▶ _Task prompt_:
Select and reproduce each line of the listing below that bears the string "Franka".

▶ _Supplied material_:

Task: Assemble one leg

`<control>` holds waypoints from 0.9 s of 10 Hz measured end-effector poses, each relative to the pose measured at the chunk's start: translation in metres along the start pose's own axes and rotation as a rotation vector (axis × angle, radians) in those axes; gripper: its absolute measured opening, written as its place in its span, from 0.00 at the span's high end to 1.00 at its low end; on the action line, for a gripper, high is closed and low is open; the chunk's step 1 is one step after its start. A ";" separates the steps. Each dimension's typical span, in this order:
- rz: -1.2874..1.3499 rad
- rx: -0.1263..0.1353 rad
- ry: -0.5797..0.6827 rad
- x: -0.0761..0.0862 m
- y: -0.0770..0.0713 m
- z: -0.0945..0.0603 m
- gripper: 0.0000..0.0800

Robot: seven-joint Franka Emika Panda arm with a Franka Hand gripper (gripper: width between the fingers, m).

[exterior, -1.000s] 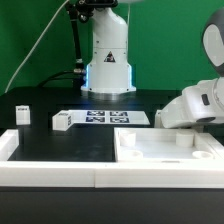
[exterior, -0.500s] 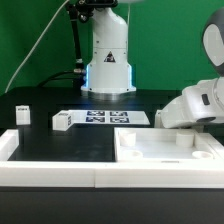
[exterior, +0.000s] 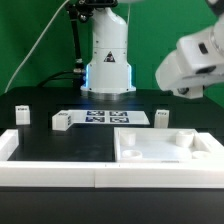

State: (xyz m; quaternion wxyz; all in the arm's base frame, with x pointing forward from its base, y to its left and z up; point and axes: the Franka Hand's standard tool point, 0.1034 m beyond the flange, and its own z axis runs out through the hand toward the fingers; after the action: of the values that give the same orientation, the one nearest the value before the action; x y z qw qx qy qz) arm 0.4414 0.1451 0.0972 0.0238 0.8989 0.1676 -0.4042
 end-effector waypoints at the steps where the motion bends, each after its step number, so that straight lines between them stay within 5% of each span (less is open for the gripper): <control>1: 0.001 -0.001 0.000 0.000 -0.001 0.005 0.64; 3: 0.006 -0.010 0.186 0.018 0.002 -0.004 0.64; 5: -0.015 -0.019 0.360 0.017 0.012 -0.005 0.64; 8: -0.005 -0.002 0.567 0.008 0.044 -0.055 0.64; 9: 0.003 -0.022 0.696 0.016 0.047 -0.061 0.64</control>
Offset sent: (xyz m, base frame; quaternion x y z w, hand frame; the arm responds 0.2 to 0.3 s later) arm 0.0000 0.0000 0.0000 0.0000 0.2377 0.0000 0.9713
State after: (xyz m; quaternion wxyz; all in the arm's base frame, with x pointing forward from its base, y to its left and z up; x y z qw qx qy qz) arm 0.5103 0.1161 0.1225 -0.0243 0.9828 0.1688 -0.0713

▶ _Final answer_:
Robot: seven-joint Franka Emika Panda arm with a Franka Hand gripper (gripper: width between the fingers, m).
State: (xyz m; quaternion wxyz; all in the arm's base frame, with x pointing forward from its base, y to its left and z up; point and axes: the Franka Hand's standard tool point, 0.1034 m beyond the flange, and its own z axis runs out through the hand toward the fingers; after the action: of the values that give the same orientation, the one nearest the value before the action; x y z qw qx qy qz) arm 0.4414 0.1451 0.0972 0.0238 0.8989 0.1676 -0.4042

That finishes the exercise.